If you just found out you have HIV, you need support. But telling your family, friends and coworkers about your status can be a scary prospect. With the exception of sexual partners—see next page—there’s no deadline for telling people. Some do it right away. Others need to take time to adjust to the news.
Consider these quick tips when deciding whether to tell—or not:
Be sure to go over the five Ws when thinking about disclosure: who, what, when, where and why. Whom do you need to tell? What do you want to tell them about your HIV infection, and what are you expecting from them? When should you tell them? Where is the best place to have this conversation? Why are you telling them?
You have a virus. That doesn’t mean you’ve done anything wrong. You don’t have anything to apologize for simply because you are HIV positive.
There’s no perfect roadmap for how to disclose. Trust your instincts, not your fears. Also, keep it simple—you don’t have to tell the story of your life.

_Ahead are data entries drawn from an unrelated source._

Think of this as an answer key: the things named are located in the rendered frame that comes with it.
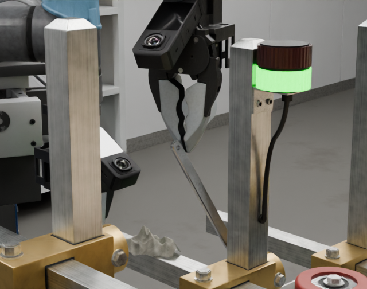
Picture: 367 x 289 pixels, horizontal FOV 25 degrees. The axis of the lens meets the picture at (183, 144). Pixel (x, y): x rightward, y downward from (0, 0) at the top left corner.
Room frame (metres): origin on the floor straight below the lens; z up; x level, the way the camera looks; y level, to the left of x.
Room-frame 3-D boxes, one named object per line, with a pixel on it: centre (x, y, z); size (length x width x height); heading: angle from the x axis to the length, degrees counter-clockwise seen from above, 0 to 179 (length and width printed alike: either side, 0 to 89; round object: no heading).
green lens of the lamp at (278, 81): (0.90, -0.11, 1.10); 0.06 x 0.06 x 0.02
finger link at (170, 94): (1.01, 0.00, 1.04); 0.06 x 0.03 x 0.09; 154
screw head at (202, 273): (0.89, -0.02, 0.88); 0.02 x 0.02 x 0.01
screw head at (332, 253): (1.06, -0.20, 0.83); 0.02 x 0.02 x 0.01
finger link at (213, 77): (0.97, -0.02, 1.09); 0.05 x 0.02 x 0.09; 64
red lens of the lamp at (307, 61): (0.90, -0.11, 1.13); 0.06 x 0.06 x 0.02
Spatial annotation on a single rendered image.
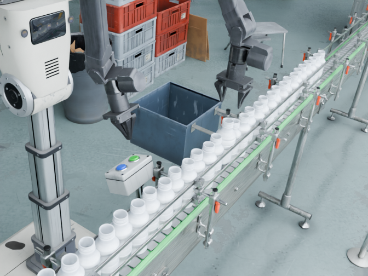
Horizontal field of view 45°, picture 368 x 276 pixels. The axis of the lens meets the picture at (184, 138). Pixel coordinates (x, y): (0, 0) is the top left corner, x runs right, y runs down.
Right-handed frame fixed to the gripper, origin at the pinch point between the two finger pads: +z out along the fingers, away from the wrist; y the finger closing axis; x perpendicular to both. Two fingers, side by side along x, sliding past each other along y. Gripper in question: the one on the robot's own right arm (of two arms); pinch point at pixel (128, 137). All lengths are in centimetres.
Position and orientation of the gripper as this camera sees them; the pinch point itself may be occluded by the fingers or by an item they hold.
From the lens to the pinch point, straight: 136.2
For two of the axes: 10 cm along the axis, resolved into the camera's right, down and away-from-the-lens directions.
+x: -8.0, -0.5, 5.9
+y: 5.6, -4.2, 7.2
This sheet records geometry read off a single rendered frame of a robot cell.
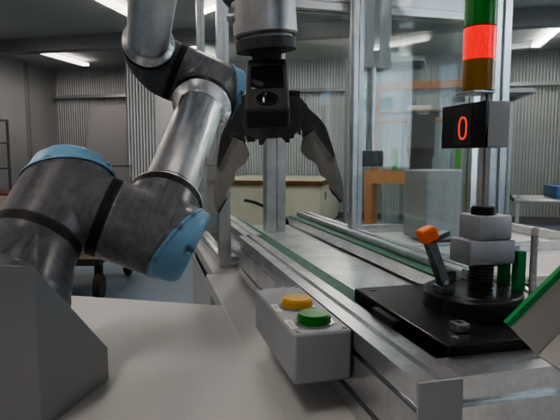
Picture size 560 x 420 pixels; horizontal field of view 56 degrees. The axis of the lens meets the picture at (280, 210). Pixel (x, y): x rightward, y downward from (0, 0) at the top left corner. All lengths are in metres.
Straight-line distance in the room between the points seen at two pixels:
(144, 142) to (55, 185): 7.92
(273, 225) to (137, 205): 0.98
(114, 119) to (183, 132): 10.04
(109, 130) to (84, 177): 10.17
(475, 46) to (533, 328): 0.53
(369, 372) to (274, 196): 1.14
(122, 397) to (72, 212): 0.24
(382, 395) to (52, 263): 0.41
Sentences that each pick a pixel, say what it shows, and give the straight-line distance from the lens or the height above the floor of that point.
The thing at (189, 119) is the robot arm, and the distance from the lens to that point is 0.94.
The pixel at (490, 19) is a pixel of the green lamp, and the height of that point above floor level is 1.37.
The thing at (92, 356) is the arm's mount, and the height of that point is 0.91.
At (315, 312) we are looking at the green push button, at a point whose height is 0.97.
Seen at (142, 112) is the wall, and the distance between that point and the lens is 8.69.
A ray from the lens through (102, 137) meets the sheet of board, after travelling 10.96.
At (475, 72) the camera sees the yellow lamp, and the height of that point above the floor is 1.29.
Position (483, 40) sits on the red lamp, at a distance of 0.91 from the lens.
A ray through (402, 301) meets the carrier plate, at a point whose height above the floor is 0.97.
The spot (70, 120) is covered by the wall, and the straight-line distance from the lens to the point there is 11.93.
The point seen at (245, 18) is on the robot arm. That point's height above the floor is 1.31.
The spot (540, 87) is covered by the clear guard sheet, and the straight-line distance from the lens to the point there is 2.21.
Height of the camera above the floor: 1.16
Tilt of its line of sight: 6 degrees down
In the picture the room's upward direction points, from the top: straight up
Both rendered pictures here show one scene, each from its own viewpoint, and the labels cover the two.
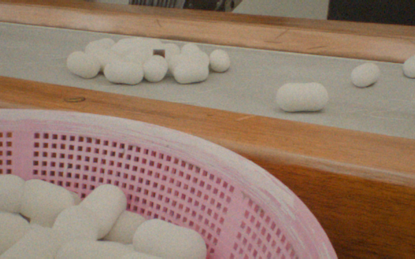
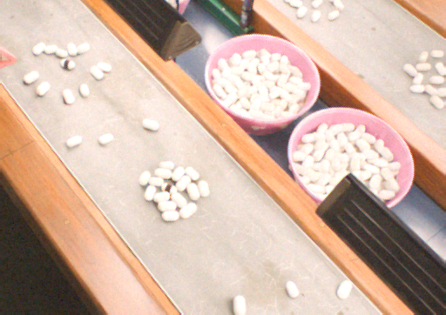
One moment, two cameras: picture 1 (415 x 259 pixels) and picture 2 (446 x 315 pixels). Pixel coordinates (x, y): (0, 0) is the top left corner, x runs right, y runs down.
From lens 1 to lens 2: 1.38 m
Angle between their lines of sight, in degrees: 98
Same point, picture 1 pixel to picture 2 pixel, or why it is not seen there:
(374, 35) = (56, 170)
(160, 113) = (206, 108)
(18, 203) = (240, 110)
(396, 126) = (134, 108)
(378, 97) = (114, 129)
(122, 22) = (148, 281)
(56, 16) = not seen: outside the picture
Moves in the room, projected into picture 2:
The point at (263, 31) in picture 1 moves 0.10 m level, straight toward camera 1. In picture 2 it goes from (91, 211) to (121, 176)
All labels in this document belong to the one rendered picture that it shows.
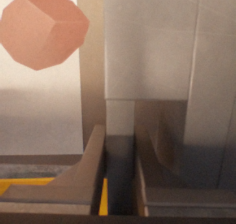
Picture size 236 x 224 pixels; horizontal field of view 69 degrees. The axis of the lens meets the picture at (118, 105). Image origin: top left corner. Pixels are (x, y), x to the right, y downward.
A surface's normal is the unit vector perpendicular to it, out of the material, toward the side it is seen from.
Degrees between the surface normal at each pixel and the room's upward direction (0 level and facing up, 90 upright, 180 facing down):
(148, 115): 0
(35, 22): 11
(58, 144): 0
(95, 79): 0
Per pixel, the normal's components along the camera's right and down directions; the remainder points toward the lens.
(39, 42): -0.11, 0.41
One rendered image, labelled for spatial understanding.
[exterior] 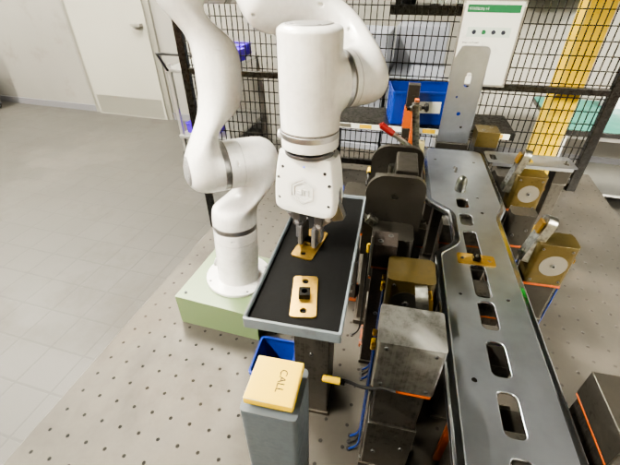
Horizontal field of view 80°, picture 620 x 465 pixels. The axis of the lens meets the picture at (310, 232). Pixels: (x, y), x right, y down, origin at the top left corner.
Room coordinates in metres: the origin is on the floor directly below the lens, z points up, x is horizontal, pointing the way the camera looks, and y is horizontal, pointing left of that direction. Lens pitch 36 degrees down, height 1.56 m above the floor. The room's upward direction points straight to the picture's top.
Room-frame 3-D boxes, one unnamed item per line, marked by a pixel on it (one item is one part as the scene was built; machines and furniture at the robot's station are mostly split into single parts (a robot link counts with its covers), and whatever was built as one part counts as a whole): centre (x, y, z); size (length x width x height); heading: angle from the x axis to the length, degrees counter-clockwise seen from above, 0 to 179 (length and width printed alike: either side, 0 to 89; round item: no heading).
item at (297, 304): (0.39, 0.01, 1.17); 0.08 x 0.04 x 0.01; 177
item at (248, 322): (0.51, -0.01, 1.16); 0.37 x 0.14 x 0.02; 168
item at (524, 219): (0.89, -0.62, 0.84); 0.10 x 0.05 x 0.29; 78
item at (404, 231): (0.67, -0.17, 0.89); 0.12 x 0.07 x 0.38; 78
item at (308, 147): (0.52, 0.00, 1.36); 0.09 x 0.08 x 0.03; 67
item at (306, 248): (0.52, 0.00, 1.17); 0.08 x 0.04 x 0.01; 157
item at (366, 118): (1.58, -0.38, 1.01); 0.90 x 0.22 x 0.03; 78
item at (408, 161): (0.80, -0.21, 0.94); 0.18 x 0.13 x 0.49; 168
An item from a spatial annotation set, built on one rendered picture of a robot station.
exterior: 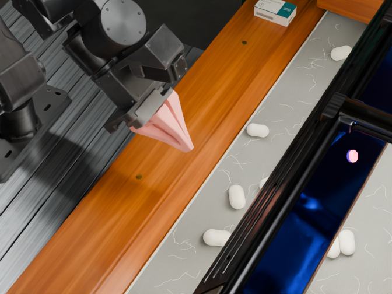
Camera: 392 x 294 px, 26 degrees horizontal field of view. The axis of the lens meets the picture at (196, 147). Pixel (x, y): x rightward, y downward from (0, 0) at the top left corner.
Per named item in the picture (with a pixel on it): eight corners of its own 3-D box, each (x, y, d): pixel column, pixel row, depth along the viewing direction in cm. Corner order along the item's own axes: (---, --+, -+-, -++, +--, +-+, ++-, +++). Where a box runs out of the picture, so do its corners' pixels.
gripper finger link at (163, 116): (223, 118, 108) (174, 65, 106) (196, 156, 104) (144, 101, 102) (193, 133, 114) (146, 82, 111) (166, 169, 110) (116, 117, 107)
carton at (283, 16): (253, 15, 139) (254, 6, 137) (263, 3, 141) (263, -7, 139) (286, 27, 137) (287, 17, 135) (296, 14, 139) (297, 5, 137)
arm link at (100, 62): (139, 44, 103) (100, 1, 101) (111, 74, 100) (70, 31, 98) (116, 59, 108) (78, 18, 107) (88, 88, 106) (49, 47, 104)
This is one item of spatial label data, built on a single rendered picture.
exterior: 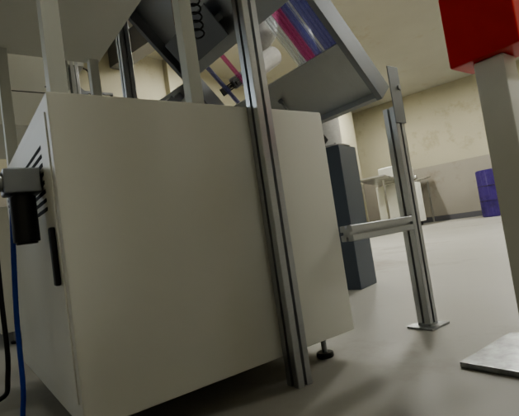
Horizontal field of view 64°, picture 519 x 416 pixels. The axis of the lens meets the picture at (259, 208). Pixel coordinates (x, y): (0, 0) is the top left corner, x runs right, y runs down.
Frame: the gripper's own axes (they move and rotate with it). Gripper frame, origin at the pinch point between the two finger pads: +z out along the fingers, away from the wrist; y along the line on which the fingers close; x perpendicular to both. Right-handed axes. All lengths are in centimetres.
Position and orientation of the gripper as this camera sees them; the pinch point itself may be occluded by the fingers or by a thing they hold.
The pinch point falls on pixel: (229, 87)
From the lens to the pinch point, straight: 174.1
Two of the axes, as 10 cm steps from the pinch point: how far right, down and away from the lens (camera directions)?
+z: -5.9, 6.1, -5.3
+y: 5.9, -1.3, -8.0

Having some information on hand, such as a phone number for an AIDS hotline and the Web address for POZ (poz.com), can be helpful. Encourage people to research these trusted sources of information and to get back to you with questions or concerns they may have.

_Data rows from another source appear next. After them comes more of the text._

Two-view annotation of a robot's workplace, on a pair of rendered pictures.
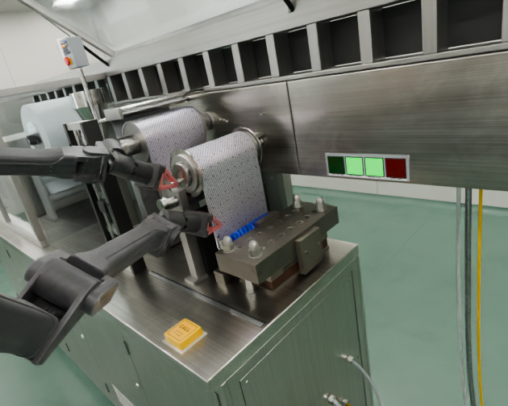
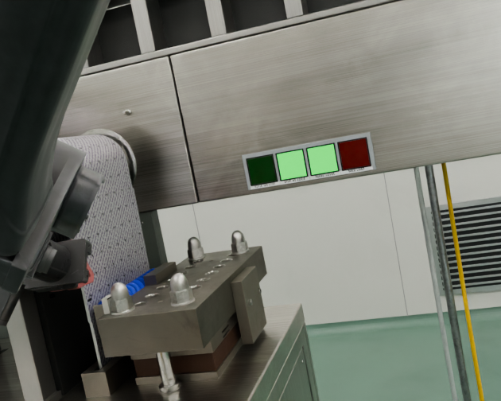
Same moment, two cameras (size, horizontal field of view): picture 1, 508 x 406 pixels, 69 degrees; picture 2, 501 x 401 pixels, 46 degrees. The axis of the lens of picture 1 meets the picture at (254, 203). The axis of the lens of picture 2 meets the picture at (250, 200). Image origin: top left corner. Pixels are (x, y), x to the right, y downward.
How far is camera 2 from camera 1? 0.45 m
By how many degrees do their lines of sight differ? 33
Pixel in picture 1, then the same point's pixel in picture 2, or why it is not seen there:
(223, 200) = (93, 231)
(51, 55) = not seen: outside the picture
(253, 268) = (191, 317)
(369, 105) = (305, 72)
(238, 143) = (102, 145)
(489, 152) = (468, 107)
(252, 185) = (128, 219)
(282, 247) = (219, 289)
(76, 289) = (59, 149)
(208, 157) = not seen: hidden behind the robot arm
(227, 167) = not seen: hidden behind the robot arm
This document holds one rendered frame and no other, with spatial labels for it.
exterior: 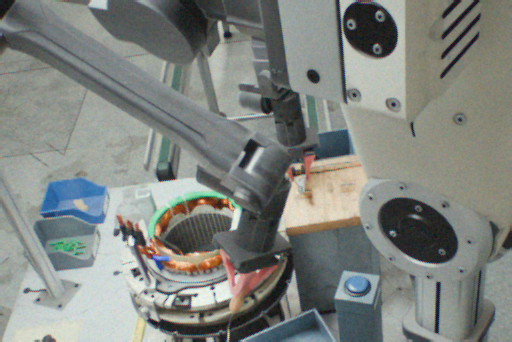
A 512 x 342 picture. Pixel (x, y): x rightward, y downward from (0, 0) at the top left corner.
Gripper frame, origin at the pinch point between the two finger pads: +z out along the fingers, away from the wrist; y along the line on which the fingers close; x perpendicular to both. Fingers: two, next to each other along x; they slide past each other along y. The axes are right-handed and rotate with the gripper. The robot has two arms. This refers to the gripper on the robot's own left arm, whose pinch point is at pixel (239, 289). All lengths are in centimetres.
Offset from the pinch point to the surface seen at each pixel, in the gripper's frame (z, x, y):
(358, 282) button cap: 7.1, 0.5, -29.2
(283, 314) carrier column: 27.4, -13.8, -29.6
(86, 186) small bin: 44, -94, -25
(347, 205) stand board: 2.3, -15.2, -39.4
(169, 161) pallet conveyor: 40, -94, -52
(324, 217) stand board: 4.6, -15.7, -34.3
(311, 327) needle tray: 13.7, 1.5, -19.0
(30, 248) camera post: 38, -64, 4
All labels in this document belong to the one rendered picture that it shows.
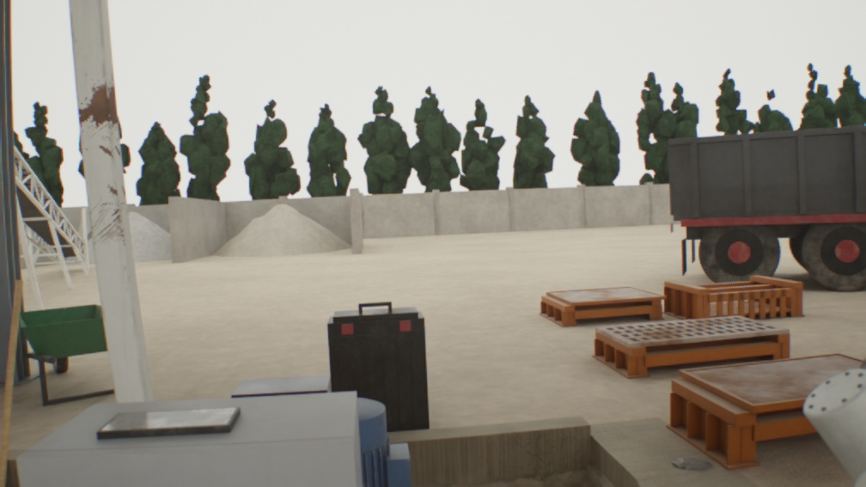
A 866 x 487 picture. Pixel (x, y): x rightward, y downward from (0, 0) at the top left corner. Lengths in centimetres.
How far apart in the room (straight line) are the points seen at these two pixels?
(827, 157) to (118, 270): 828
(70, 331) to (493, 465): 302
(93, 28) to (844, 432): 143
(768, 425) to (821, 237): 594
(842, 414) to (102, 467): 76
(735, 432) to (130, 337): 246
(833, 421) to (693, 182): 817
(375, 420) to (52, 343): 352
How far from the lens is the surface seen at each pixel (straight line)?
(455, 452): 324
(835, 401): 60
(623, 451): 318
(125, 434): 86
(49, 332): 478
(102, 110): 144
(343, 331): 326
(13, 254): 564
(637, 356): 442
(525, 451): 331
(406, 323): 325
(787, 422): 314
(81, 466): 83
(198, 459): 78
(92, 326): 481
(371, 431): 157
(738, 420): 298
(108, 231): 143
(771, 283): 724
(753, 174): 877
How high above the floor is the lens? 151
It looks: 3 degrees down
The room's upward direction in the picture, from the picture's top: 3 degrees counter-clockwise
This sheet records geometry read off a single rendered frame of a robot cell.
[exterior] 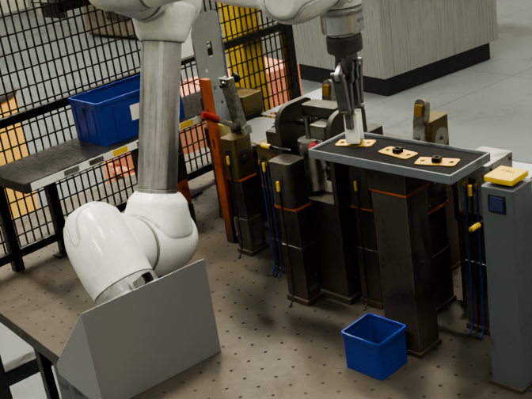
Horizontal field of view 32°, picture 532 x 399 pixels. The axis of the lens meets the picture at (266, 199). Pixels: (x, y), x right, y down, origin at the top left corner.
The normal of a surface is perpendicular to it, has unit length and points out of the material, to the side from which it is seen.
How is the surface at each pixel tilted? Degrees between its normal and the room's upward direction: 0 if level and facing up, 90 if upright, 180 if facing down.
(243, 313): 0
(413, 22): 90
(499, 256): 90
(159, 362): 90
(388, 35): 90
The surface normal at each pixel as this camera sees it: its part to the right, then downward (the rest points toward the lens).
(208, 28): 0.70, 0.18
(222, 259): -0.14, -0.92
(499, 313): -0.70, 0.36
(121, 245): 0.40, -0.49
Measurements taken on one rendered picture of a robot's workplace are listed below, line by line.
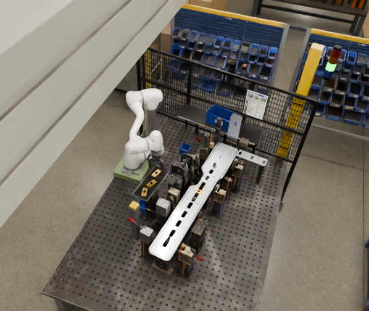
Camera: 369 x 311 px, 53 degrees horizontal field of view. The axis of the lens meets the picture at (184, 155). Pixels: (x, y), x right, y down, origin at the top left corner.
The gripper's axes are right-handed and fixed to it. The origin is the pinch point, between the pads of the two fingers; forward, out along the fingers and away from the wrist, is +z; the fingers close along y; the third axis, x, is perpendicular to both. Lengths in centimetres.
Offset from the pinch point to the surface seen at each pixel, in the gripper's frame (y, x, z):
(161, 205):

Even if you don’t get the response you were hoping for, remember that it can take some time to process major information. Millions of others have dealt with difficult disclosure experiences and have found their way through it—you will too.
If you are still not able to tell close friends, family members or other loved ones about your HIV status, allow yourself to draw upon the support and experience available to you through organized groups in the HIV community. Consider the POZ community forums (forums.poz.com) for example.

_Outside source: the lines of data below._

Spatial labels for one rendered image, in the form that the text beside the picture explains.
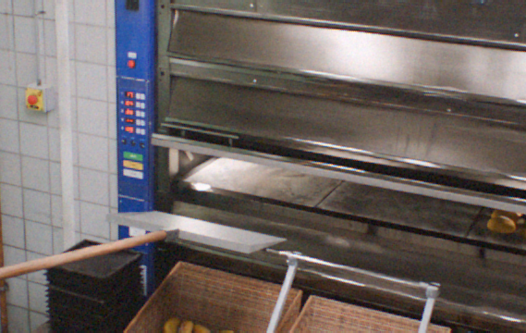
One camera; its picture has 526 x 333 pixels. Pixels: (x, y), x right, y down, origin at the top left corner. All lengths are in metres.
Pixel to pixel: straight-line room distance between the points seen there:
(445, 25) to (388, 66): 0.24
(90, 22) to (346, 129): 1.13
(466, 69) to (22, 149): 1.96
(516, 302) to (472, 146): 0.58
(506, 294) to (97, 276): 1.52
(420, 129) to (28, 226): 1.87
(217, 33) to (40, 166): 1.08
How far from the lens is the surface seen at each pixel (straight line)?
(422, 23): 3.07
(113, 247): 2.65
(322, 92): 3.22
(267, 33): 3.27
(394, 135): 3.17
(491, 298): 3.29
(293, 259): 3.02
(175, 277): 3.68
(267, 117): 3.32
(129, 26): 3.49
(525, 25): 3.01
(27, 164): 4.00
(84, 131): 3.77
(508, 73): 3.03
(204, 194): 3.54
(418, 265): 3.32
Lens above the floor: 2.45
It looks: 19 degrees down
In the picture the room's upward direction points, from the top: 2 degrees clockwise
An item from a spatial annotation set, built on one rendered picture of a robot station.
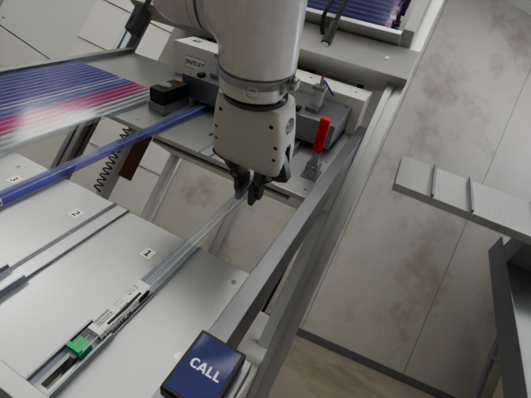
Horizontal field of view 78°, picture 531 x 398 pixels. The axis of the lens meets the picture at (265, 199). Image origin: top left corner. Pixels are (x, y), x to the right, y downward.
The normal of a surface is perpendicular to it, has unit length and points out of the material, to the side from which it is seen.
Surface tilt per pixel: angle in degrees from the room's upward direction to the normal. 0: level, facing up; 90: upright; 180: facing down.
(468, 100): 90
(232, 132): 143
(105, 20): 90
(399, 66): 90
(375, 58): 90
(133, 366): 42
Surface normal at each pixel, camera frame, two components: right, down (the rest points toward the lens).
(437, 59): 0.09, -0.04
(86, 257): 0.17, -0.79
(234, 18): -0.54, 0.57
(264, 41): 0.07, 0.72

Tell It Like It Is Disclosing your HIV status may never be easy, but it can yield the support you need and, in some cases, positive outcomes you never expected. But don’t just take our word for it.
Andy Hansen, Diagnosed 1985 Hansen waited for three years to disclose his HIV status to his parents, fearing the information would cause them pain. When he eventually told them, he says, “They were very supportive and wanted to know how they could help me. They respected my decision to [wait], but also regretted that they were not able to know the truth about what I was facing.”
David Greene, Diagnosed 2007 When he suffered a jaw infection in 2008, Greene knew he’d need to disclose his recent HIV status to the staffs of two different dentists. “In one day, I had to reveal my status to six different people!” And much to his surprise, “The kindness and respect I received was wonderful, and nothing was denied me. In fact, things were expedited because being positive with an active infection is not a good combination!”
Leatrice Simpson, Diagnosed 1992 Unaware of her status, a gentleman vying for Simpson’s attention joked that he’d tell another courter that she has AIDS. “Shocked, I told him I really was HIV positive. He apologized and extended compassion. I held no grudge, and we eventually got married.”